Maka ia meneruskan perjalanannya, dua hari kemudian ia
sudah memasuki daerah propinsi Soatang, dan Pek-hoa-ho
sudah berada di depan matanya.
Daerah ini ialah tapal batas sebelah barat daya Soatang, di
utara ada Hui-sia-koan, karesidenan Hui-sia, dan sebelah
selatan dekat dengan Lau-ke-tjip, ialah tempat dimana dulu
tersohor sebagai markas besar orang-orang gagah dari Liangsanpik. Waktu Teng Hong-ko memandang, yang tertampak di
depannya hanya lereng-lereng bukit dengan hutan belukar
yang lebat, rumput alang-alang pun melebihi tinggi dengkul,
seorang manusia pun tak tertampak. Tetapi karena
kepandaiannya tinggi maka nyalinya pun besar, apalagi ia
telah berjanji pula dengan Hoa-lihiap, keadaan sepi senyap itu
tidak membikin kecil hatinya, bahkan ia mengayun pecut
kudanya, menyabet dan terus maju ke depan secepat kilat.

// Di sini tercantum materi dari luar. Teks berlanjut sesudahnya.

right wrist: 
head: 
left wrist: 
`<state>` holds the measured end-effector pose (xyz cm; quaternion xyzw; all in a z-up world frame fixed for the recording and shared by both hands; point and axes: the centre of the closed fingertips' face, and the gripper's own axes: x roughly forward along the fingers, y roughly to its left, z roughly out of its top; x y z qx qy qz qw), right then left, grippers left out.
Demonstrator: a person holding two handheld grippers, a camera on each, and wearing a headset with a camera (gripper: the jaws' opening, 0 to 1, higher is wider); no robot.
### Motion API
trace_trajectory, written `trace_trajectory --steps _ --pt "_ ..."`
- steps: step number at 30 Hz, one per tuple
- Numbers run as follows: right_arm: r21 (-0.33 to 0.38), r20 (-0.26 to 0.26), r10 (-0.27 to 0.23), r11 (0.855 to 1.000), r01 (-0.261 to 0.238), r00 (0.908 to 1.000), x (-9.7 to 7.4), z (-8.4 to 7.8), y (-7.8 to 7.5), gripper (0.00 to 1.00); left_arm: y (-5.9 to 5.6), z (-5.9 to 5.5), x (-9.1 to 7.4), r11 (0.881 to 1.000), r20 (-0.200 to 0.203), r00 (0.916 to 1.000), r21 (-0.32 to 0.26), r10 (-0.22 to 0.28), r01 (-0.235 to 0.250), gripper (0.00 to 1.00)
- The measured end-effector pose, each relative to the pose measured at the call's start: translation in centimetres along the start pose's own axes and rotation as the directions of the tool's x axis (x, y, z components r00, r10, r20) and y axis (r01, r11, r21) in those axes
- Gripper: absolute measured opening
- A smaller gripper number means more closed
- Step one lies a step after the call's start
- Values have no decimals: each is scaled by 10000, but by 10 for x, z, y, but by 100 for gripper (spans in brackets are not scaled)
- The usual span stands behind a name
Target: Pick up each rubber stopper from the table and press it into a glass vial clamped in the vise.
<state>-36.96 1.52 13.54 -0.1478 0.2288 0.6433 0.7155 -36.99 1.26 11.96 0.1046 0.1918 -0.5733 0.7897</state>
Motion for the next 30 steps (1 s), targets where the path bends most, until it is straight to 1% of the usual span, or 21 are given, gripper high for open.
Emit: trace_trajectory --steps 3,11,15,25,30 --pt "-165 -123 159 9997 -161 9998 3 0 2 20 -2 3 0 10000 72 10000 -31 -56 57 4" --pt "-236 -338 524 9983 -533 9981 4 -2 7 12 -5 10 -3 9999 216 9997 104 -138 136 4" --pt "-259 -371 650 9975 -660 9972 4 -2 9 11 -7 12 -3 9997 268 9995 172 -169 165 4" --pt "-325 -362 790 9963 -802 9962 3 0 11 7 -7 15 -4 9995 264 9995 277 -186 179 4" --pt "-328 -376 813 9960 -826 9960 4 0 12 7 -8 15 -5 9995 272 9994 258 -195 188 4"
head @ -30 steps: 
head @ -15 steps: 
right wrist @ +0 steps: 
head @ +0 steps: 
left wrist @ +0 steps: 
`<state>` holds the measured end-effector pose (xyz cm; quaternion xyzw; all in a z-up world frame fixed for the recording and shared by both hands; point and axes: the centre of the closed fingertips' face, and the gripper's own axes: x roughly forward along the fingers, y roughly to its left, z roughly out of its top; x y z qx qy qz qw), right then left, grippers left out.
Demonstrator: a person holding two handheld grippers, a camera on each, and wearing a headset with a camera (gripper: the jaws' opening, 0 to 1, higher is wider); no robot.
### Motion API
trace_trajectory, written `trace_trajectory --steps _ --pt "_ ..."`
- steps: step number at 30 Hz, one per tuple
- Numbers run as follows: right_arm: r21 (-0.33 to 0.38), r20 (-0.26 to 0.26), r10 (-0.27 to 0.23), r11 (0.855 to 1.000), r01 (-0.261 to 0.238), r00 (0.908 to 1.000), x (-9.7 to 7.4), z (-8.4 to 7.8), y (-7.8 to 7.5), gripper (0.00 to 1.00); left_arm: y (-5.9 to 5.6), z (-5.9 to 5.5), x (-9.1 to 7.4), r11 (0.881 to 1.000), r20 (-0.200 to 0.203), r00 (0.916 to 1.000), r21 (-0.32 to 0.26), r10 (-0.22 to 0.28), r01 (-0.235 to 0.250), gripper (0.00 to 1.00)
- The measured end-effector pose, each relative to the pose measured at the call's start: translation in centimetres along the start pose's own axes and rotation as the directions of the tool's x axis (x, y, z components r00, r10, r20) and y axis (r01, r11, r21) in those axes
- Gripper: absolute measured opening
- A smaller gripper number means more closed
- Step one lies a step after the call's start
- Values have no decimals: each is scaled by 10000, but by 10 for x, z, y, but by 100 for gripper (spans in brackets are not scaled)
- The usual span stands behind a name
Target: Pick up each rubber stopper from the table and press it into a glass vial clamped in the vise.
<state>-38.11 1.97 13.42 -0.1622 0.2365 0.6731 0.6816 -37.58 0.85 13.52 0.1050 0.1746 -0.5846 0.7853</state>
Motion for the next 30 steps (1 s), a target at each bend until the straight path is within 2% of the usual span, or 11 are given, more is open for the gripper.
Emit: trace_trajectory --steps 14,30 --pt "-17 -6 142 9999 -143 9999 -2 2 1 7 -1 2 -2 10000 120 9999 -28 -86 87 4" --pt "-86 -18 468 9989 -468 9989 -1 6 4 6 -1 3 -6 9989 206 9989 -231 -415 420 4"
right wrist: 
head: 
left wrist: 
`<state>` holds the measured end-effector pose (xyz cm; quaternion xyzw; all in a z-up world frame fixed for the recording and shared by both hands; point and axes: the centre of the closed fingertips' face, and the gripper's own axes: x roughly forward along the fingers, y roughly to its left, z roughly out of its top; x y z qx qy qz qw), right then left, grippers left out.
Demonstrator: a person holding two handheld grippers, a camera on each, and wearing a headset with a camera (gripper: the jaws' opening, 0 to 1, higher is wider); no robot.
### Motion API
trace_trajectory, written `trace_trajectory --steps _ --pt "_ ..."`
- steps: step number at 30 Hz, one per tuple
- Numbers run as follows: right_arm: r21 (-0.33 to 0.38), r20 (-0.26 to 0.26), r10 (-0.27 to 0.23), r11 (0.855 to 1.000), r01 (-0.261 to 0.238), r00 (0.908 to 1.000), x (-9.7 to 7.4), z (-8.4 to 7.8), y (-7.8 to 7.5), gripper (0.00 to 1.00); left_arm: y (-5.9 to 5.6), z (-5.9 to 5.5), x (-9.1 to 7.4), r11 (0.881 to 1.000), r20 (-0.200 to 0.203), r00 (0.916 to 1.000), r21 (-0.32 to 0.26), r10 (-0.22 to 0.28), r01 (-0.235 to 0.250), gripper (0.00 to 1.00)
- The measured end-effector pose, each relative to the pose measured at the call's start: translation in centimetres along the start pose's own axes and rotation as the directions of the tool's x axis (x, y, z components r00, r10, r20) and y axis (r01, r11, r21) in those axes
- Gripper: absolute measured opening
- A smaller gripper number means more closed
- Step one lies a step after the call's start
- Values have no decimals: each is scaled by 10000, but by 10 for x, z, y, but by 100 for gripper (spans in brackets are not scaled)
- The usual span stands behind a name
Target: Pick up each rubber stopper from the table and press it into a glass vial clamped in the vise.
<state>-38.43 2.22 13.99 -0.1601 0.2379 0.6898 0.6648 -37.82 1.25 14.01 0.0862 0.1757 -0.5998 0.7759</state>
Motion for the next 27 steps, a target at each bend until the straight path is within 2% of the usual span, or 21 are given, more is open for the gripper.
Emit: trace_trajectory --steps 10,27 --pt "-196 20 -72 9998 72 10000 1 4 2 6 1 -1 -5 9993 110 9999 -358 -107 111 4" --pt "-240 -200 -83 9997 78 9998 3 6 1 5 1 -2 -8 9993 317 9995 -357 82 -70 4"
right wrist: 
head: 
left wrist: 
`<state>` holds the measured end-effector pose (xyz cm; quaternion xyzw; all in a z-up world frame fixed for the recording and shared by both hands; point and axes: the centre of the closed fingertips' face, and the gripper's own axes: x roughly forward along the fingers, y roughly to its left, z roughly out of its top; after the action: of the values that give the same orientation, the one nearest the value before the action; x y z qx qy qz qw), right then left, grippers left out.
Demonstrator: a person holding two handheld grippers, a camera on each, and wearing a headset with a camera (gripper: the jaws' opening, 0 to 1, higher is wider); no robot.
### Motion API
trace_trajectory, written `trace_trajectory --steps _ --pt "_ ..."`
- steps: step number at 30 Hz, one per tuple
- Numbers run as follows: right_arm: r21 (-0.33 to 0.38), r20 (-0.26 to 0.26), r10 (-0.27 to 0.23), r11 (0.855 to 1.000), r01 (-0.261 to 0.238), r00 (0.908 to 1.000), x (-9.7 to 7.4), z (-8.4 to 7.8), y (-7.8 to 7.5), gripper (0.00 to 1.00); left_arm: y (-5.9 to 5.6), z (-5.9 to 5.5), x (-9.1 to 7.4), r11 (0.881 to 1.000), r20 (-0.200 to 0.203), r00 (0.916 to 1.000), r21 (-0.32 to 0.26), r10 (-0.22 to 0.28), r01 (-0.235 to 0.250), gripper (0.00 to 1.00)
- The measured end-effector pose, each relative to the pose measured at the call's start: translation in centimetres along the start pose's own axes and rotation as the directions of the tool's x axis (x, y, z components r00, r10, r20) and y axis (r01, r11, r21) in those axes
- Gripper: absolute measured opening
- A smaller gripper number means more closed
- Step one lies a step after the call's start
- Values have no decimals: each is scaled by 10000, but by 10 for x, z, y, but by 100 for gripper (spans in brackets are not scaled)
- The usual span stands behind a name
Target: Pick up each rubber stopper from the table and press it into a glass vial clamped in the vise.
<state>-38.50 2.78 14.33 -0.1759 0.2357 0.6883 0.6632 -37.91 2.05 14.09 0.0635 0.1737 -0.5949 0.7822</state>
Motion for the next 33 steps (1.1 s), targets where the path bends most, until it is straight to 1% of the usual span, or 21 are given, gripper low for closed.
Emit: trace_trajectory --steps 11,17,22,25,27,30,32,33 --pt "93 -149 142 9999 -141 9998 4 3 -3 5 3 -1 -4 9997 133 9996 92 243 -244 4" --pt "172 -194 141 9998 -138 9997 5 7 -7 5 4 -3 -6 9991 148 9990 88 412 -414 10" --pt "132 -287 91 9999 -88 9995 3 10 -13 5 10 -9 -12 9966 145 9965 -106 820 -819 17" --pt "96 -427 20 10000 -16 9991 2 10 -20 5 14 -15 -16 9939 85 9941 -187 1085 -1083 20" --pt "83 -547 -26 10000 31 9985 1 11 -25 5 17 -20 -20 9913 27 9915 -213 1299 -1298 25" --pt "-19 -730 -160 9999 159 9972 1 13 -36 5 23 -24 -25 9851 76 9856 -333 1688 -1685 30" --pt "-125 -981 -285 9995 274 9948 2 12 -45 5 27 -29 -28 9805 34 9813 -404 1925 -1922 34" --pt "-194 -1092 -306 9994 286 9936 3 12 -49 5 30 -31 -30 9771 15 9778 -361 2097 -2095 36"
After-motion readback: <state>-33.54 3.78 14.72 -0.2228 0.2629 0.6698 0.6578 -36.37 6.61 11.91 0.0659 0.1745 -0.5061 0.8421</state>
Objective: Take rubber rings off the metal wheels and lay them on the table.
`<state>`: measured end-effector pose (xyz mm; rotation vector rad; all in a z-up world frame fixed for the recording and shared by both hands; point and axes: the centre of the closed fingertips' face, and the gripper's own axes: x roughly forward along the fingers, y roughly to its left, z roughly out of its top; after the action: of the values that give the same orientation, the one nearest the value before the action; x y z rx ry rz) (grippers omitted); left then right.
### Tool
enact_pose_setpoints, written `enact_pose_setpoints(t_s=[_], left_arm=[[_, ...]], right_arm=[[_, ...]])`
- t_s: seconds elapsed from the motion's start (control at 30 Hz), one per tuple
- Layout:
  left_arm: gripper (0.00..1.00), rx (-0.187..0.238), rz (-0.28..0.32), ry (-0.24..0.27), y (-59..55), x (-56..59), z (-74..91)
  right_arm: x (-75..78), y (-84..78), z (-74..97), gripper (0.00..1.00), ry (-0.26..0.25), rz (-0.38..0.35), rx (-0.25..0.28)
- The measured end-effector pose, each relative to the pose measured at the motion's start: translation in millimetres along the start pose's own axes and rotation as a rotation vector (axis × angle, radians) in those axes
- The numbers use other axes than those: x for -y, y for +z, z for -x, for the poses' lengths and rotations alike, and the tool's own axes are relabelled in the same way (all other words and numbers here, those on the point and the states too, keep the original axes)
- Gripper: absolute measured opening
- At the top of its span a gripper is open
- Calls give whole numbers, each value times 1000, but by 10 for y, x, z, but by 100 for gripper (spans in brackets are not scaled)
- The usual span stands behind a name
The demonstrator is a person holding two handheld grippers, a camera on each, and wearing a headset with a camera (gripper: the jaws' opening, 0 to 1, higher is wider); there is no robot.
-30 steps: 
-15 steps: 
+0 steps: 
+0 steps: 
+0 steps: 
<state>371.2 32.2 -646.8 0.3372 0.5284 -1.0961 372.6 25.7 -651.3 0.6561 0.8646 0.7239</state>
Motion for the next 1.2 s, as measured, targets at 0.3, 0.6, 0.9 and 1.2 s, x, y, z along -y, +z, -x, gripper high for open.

Tidak lama kemudian tiba-tiba dari jauh tertampak debu
mengepul tinggi dan menyusul itu dua orang penunggang
kuda mendatangi dari depan. Teng Hong-ko menyangka
mereka adalah orang-orang Hoa Sian-bu buat menyambut
padanya, maka lantas ia pecut kudanya memapaki ke depan.
Baru sesudah dekat ia dapat melihat jelas kedua lelaki
penunggang kuda itu berperawakan pendek kecil, dengan ikat
kepala hitam dan berdandan ringkas kencang, kesemuanya
menggendong golok.
Mereka memandang ke arah Hong-ko dan segera juga
menarik kudanya minggir di kedua samping dan lantas
kiongtjiu (menjura) memberi hormat.
"Yang datang ini apakah saudara Teng?" tanya mereka
berbareng. "Aku yang rendah betul she Teng," jawab Hong-ko sambil
sedikit membungkuk membalas hormat orang di atas kudanya.
"Saudara berdua she apa dan bagaimana tahu nama Siaute?"
Kedua orang itu menarik tali kendali kuda mereka dan maju
lebih dekat. Kemudian barulah mereka menjawab.
"Kami dikirim oleh Giam-laupan dari Tjelam, karena kuatir
Hengtiang kurang paham jalanan di sini, maka sengaja beliau
mengirim kami datang menyambut."
Tetapi waktu Hong-ko menegasi, maka tertampak olehnya
di geger kuda mereka ada bekas hangus tanda cap milik
negeri, maka timbul rasa curiganya. Kala itu semua kuda
pemerintah diberi tanda cap, oleh karena itu Hong-ko merasa
sangsi. "Tjuwi-tjinheng jauh-jauh menyambut Siaute, tetapi entah
cara bagaimana Giam-laupan bisa tahu Siaute hendak datang
di Soatang, bahkan tahu aku menempuh jalan ini?" tanya
Hong-ko. Karena pertanyaan itu, kedua lelaki itu menjadi tertegun.
Memang keberangkatan Teng Hong-ko dengan membawa peti
untuk Giam Tje-tjwan, sebelumnya tidak pernah dikabarkan,
tidak heran kalau kedua lelaki itu jadi gelagapan.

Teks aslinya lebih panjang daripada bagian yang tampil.